It never really dawned on me the actual number of friendships a person can lose over politics. That topic wasn’t what I was looking for when I googled, but—considering the past few weeks—it does seem rather serendipitous I came across the subject.
I’ve seen friendships end because of marriage. I’ve seen friendships end because someone moved to the other side of the country. I’ve even seen friendships end because of religion. But, it never crossed my mind that a person could lose a friend—a real friend—over something like politics. To me it’s kind of like someone telling you their favorite color. I wouldn’t necessarily get mad and not speak to someone—or call someone names—if I found out their favorite color was red and mine happened to be blue. Or, their favorite basketball team wasn’t my favorite.
Now, I know you’re thinking that politics is a lot more important than someone’s favorite basketball team—and you’re right. But, my point is that a true friend is way more important than politics!
When I googled the subject of friends and politics—like I said, I was looking for a quote. But, what I found were many, many articles about how politics and friendships sometimes don’t mix. So, I thought I’d share some personal experiences here and a few observations hoping that you can avoid some of the pitfalls of what seems to be (sadly) a more common experience than I’d realized.
We all focus on friendships from different perspectives and from different vantage points. So, it’s important to figure out what a friendship is…what it is to you and then what you think it may mean to the other person.
My autocorrect word dictionary (the same dictionary I cuss every single day) describes a friend as : 1) a person you know well and regard with affection and trust; 2) an associate who provides cooperation or assistance; 3) or, simply a person with whom you are acquainted.
Each one of these definitions are really very different in meaning. I primarily focus my blog and Facebook accounts on politics—and that is what I’ll focus on here.
So, when it comes to politics, which definition does your friend fit into…1, 2 or 3?
Types of friendships—Good to Best:
All of us have number three friends. They’re like Facebook friends. I mean that in a good way, not in a “I don’t know who the hell you are but I’m gonna friend you anyway”—kind of friend. We see them at committee meeting sometimes, we know their names, etc. But, they’re not the kind of friends you would necessarily call up on the phone.

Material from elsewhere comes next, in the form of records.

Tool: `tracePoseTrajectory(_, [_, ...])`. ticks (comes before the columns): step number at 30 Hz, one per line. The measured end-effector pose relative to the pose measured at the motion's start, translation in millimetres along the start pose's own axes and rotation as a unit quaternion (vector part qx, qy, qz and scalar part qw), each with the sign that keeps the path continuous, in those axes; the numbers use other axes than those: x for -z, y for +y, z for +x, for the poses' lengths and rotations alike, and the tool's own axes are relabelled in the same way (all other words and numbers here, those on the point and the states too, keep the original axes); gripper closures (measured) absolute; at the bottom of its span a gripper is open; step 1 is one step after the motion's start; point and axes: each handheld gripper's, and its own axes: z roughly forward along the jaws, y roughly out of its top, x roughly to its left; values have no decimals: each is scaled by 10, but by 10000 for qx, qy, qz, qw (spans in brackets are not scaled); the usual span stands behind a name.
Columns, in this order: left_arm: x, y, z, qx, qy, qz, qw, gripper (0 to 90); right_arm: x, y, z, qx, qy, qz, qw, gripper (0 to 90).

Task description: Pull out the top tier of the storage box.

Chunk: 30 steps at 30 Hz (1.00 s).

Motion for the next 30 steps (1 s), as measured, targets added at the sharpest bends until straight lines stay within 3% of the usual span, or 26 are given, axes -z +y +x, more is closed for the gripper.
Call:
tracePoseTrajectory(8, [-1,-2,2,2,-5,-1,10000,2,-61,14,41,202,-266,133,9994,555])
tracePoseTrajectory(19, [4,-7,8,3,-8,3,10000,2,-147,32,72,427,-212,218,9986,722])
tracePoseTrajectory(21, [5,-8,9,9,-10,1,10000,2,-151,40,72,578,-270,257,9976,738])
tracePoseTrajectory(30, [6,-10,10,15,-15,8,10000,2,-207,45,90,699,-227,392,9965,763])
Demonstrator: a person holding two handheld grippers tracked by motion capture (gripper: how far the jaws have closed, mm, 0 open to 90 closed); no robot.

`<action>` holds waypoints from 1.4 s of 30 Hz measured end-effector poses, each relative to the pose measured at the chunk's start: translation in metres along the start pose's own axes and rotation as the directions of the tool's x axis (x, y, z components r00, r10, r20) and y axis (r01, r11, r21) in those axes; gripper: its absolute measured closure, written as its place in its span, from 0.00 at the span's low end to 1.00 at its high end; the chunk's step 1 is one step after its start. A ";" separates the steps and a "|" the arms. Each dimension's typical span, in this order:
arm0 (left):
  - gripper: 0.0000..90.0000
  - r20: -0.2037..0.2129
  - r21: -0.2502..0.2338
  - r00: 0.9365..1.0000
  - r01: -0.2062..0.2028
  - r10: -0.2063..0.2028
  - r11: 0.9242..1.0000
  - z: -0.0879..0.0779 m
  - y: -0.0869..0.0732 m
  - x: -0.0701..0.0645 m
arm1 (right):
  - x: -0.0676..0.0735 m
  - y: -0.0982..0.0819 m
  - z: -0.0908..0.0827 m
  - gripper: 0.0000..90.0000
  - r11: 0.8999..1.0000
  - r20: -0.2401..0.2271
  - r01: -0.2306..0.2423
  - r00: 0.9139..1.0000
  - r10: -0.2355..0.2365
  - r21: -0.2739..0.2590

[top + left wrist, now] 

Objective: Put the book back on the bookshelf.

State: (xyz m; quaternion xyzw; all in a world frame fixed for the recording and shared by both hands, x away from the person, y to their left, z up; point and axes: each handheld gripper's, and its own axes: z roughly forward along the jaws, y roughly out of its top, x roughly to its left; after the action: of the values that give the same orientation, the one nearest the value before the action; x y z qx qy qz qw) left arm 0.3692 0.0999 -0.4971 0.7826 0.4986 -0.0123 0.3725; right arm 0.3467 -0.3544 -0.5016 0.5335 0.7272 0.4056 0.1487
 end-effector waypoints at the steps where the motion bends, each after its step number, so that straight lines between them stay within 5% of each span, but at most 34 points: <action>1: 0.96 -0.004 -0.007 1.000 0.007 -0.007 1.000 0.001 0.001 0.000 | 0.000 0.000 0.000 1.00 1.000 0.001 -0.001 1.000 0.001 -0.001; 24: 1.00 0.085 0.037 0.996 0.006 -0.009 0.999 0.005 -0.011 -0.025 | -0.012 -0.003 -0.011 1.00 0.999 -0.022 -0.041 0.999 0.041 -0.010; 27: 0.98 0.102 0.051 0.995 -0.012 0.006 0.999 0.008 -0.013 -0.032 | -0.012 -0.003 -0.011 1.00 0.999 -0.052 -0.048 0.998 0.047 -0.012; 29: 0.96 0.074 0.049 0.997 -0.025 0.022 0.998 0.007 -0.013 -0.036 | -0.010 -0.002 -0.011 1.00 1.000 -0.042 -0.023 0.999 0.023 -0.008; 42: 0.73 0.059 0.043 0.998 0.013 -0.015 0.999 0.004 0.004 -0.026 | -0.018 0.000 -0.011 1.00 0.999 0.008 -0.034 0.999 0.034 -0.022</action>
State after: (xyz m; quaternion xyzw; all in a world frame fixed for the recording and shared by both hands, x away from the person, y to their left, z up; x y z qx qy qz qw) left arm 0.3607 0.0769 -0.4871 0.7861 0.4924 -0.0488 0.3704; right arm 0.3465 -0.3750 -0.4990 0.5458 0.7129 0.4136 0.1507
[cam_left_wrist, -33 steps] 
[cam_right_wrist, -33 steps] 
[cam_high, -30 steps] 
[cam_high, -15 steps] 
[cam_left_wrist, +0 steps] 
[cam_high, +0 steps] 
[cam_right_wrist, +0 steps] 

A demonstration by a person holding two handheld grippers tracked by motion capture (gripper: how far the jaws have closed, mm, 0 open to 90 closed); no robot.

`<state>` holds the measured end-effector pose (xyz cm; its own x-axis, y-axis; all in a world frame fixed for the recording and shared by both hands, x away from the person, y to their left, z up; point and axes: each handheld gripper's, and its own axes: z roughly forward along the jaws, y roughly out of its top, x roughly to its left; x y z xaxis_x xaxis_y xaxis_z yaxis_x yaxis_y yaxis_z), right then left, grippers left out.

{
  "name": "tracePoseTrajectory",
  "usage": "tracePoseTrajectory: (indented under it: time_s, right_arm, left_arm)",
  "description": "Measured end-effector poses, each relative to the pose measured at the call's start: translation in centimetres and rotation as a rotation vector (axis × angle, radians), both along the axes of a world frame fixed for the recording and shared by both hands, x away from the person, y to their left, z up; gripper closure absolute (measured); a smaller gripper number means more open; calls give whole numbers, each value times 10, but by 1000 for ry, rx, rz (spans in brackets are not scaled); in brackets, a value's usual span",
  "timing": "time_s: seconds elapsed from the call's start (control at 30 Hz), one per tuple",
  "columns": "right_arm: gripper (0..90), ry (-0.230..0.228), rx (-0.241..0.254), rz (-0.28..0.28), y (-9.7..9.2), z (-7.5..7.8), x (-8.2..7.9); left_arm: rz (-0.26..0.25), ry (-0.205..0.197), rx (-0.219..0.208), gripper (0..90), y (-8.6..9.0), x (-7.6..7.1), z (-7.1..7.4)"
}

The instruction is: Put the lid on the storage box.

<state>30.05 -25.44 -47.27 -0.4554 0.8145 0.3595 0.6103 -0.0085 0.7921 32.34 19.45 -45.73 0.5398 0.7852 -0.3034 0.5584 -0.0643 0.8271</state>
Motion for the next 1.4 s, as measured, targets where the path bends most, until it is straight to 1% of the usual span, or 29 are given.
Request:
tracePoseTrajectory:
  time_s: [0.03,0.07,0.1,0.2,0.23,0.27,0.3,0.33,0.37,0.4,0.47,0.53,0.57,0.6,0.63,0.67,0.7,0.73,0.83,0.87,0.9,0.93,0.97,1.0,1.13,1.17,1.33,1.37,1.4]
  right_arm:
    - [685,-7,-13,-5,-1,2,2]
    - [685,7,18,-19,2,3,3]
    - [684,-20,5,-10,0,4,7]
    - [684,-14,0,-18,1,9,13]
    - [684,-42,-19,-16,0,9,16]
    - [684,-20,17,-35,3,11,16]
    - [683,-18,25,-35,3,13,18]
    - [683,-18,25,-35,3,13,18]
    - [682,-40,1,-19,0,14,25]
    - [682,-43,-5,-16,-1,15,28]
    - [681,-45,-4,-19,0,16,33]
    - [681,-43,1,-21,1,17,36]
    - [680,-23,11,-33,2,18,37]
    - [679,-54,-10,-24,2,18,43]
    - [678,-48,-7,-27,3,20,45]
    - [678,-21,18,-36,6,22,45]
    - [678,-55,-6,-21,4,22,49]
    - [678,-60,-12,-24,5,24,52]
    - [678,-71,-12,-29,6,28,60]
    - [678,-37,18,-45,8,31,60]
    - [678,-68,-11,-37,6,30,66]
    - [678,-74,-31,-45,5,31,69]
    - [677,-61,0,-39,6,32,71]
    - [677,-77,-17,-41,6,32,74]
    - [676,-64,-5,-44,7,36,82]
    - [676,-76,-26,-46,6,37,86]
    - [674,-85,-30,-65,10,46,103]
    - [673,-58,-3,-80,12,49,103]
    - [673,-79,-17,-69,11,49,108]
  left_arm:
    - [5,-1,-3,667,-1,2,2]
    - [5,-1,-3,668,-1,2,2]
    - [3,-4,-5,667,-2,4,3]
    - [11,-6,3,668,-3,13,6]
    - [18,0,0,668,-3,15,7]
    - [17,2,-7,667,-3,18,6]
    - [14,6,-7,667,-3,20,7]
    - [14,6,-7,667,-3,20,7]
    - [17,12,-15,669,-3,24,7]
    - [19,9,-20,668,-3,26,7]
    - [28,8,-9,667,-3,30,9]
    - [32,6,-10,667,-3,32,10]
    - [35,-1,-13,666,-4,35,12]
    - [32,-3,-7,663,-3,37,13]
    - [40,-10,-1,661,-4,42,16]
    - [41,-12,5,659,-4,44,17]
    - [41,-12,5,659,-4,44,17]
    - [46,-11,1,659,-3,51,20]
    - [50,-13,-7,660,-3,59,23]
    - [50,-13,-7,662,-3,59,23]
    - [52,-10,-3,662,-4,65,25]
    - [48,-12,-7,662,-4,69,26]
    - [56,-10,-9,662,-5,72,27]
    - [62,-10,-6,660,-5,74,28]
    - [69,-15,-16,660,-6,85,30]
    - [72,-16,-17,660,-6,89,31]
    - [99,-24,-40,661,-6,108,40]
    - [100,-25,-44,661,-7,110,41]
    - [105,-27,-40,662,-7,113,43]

The number two friends are the people we work with: what I like to call the project friends. They help you with Get Out The Vote in your county. They keep you up to date on the next meeting or training session. These are more than just Facebook friends, you depend on them and they depend on you to get the job done.
The number one friends are what I would consider the “real deal.” They’re the friends you’ve known for a while, you trust them, you think they would say the same about you. And, if you’re like me, you really don’t worry too much about pissing off your number one friends because you know if you said something they didn’t like they’d just call you and you’d work it out. They’re the friends who’ve got your back when nobody else does.
But, what happens when you and one of your best friends have a “falling out” over a political issue? It doesn’t have to be a big issue. Little issues can become big when they fester and escalate to the point of loud voices and name calling. By that point, it’s sometimes too late to mend the fences.
I’m not talking about anyone in particular—it’s just that over the years, I’ve had experiences with political friends that didn’t turn out well because we disagreed on issues. Some small issues that became big and some big issues that became even bigger. I learned, in the end, it’s all about communication. Don’t let it break down. If you’ve got a sinking feeling in your stomach that a friendship is headed in the wrong direction—and if you care to salvage that friendship—talk about it. Talk about it before it’s too late. Number one friends don’t come around all that often.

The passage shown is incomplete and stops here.